Reinforcement Learning Based Autonomous Air Combat with Energy Budgets

İşci H., Koyuncu E.

AIAA Science and Technology Forum and Exposition, AIAA SciTech Forum 2022, California, United States Of America, 3 - 07 January 2022 identifier

  • Publication Type: Conference Paper / Full Text
  • Doi Number: 10.2514/6.2022-0786
  • City: California
  • Country: United States Of America
  • Istanbul Technical University Affiliated: Yes


© 2022, American Institute of Aeronautics and Astronautics Inc. All rights reserved.Fighter pilots may become commanders in the air in the future. Modern jet fighter aircraft have different capabilities to command the field by using various equipment. Additionally, manned and unmanned teams can be composed to increase air dominance since the human capacity is limited for long flight times for missions. When this happens, the pilots can command their unmanned wing-mans during the mission. To reach these kinds of scenarios, more tasks need to be realized autonomously to dominate the airfield with the hybrid unmanned fleet. Air combat is one of the most important and challenging tasks for fighter pilots. Due to the complexity of the problem, most of the time the air combat missions need to be realized by human pilots due to the lack of unmanned aircraft's capability. Increasing the autonomy level for this specific problem may be beneficial for armies. Therefore, the air combat mission is mostly studied for many years to solve the problem from several approaches, either pilot assistance systems or fully autonomous missions. Additionally, strong improvements in both computer technology and artificial intelligence have been experienced. The number of problems that have been solved by using artificial networks is also increasing. It is thought that similar approaches can be used to solve an autonomous air combat problem.
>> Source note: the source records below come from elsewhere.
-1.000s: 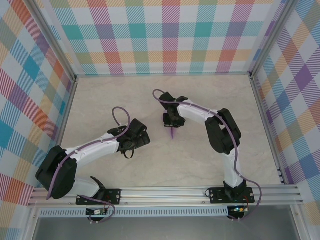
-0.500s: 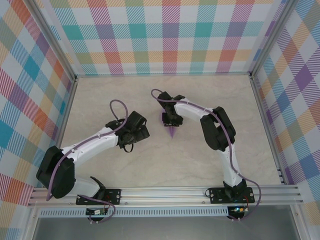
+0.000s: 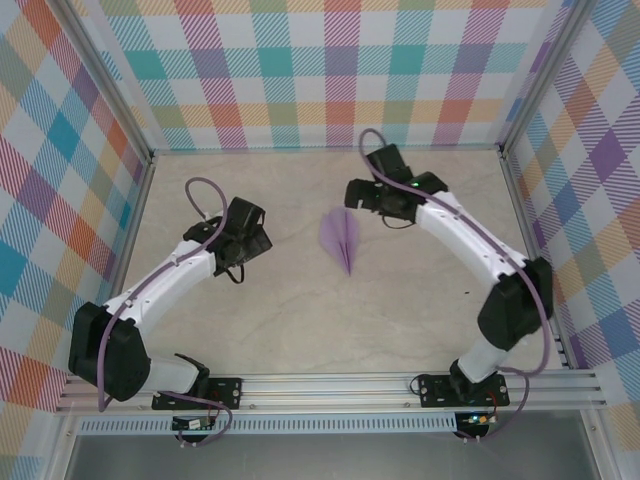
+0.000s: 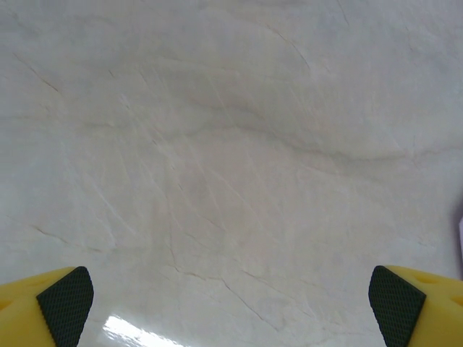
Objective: Fold a paper plane with a square sheet of paper (pick it up from the middle)
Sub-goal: Move the paper plane to the center of the table, then reset both arms
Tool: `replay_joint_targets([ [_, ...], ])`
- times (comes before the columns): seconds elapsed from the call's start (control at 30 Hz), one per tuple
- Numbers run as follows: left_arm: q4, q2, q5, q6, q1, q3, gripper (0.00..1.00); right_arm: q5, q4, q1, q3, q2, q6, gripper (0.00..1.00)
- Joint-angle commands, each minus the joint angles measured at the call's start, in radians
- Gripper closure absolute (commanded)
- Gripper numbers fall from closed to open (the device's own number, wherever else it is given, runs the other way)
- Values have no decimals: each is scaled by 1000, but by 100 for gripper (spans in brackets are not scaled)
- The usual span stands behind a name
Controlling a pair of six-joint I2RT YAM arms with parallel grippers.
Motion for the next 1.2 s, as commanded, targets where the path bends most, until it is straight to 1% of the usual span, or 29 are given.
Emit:
replay_joint_targets([
  [0.0,49,-35,-100,142,44,-8,0,126,56,-70,-117,-71,-79,0],
  [0.2,188,-93,-225,302,136,-97,0,202,264,-237,-352,-194,-175,0],
  [0.33,297,-125,-304,362,190,-184,0,194,409,-320,-512,-257,-211,0],
  [0.5,472,-164,-290,415,252,-320,0,195,701,-353,-771,-342,-320,0],
  [0.57,529,-168,-289,450,272,-369,0,191,777,-358,-847,-350,-341,0],
  [0.67,637,-172,-244,489,308,-448,0,144,894,-360,-944,-355,-378,0],
  [0.8,878,-163,-137,548,342,-561,0,95,1021,-360,-1027,-349,-437,0],
  [0.93,1081,-150,-52,633,352,-647,0,31,1153,-360,-1081,-321,-487,0],
  [0.97,1119,-148,-33,650,353,-663,0,18,1152,-360,-1077,-317,-492,0],
  [1.17,1285,-116,93,712,362,-708,0,-37,1317,-360,-1103,-271,-549,0],
])
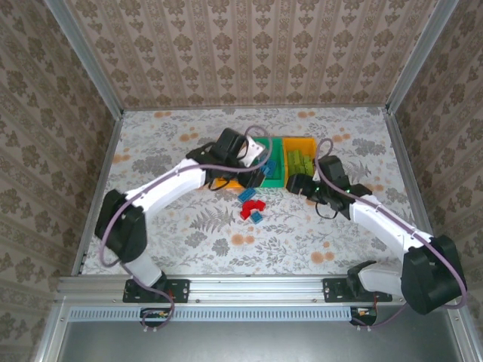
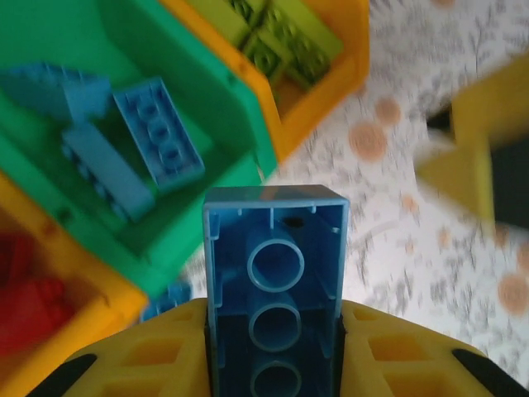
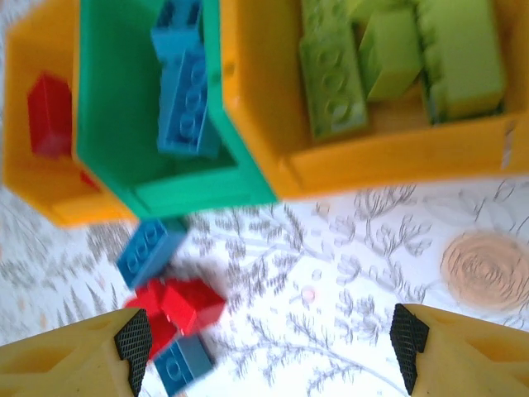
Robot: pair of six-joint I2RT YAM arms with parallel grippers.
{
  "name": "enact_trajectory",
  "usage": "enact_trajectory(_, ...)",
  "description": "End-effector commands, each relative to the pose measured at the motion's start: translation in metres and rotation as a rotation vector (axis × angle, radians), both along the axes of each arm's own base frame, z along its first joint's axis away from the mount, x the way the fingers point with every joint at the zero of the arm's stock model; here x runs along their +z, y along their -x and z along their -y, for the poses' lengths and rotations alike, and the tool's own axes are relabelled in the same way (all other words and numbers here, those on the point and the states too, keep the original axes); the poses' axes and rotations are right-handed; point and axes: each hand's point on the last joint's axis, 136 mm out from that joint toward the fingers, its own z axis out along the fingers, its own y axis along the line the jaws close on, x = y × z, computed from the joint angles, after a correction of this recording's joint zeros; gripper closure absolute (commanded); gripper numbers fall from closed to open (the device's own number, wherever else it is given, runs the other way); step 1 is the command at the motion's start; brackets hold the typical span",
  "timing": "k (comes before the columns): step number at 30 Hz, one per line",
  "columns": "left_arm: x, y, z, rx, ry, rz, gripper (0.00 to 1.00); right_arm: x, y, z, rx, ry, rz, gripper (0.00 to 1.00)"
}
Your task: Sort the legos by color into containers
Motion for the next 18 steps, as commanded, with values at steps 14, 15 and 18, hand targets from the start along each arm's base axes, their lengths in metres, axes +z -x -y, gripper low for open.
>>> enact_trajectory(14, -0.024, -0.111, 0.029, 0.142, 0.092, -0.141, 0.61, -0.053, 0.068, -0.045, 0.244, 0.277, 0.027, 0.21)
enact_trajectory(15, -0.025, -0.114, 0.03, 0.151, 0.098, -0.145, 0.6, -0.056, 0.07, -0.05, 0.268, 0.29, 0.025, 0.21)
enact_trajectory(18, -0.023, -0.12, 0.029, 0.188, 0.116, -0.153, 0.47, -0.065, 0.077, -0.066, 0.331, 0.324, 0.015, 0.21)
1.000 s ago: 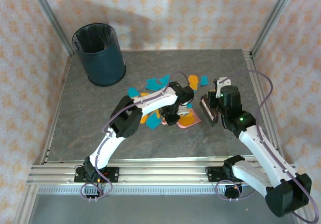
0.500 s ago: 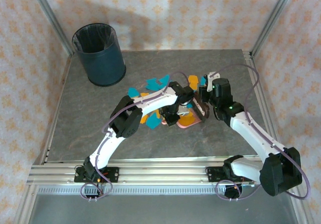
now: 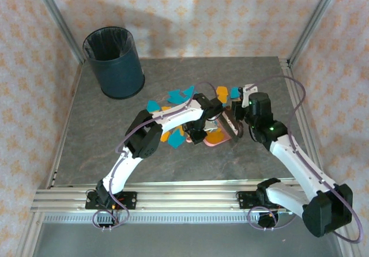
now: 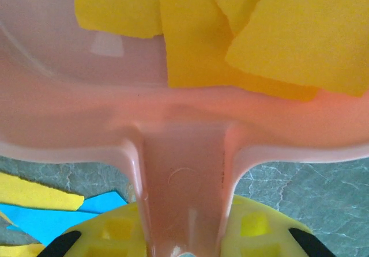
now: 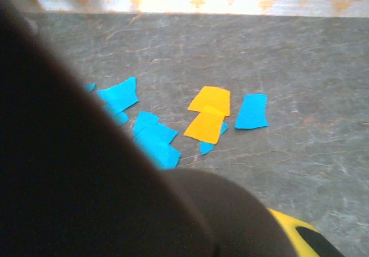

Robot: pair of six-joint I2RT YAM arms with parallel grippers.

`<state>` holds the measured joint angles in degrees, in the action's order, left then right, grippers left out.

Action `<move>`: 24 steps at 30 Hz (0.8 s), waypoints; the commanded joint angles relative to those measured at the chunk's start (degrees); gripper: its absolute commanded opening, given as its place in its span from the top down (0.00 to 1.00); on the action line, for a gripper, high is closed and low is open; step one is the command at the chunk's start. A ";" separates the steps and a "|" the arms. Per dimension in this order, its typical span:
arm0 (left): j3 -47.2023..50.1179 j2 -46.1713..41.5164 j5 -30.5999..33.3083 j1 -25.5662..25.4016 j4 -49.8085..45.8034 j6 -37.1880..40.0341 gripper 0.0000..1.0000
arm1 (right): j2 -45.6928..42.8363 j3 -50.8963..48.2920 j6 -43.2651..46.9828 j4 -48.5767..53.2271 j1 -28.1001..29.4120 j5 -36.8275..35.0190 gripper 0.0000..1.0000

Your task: Sweep away the paper scraps from the table

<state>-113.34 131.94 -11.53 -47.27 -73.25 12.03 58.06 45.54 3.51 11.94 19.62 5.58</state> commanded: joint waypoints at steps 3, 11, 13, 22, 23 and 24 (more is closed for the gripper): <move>1.10 -5.67 0.62 0.11 0.87 -1.90 1.00 | -5.37 1.84 -4.20 1.01 0.32 -10.04 1.00; 5.63 -13.20 -4.06 2.48 3.66 -2.93 1.00 | -7.88 1.18 -5.16 2.97 0.33 -19.41 1.00; 6.67 -15.47 -5.19 3.76 4.59 -3.90 1.00 | -7.88 0.96 -5.68 3.34 0.31 -19.66 1.00; 5.34 -20.99 2.33 8.53 3.26 -7.67 1.00 | -7.10 0.27 -8.01 3.72 0.33 -15.63 1.00; 4.84 -21.33 4.03 8.96 2.84 -8.24 1.00 | -6.85 0.39 -8.33 3.77 0.33 -15.52 1.00; 4.14 -21.46 5.21 9.31 2.28 -8.45 1.00 | -6.63 0.48 -8.58 3.80 0.33 -15.28 1.00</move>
<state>-106.96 112.31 -11.29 -38.68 -68.97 5.74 51.27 45.54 -3.18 16.36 19.62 -10.09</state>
This article aims to develop an agent that will preserve the specific energy of the aircraft while being successful in air combat missions using artificial intelligence methods. Three different agents with different reinforcement learning-based algorithms (DDPG, SAC, and PPO) are studied for the task. The agents have trained to succeed in the air combat mission in custom-generated simulation infrastructure. The novel training process is explained in detail. The performances of the agents have been assessed with the simulations performed in different scenarios. The results have shown the effectiveness of the algorithms.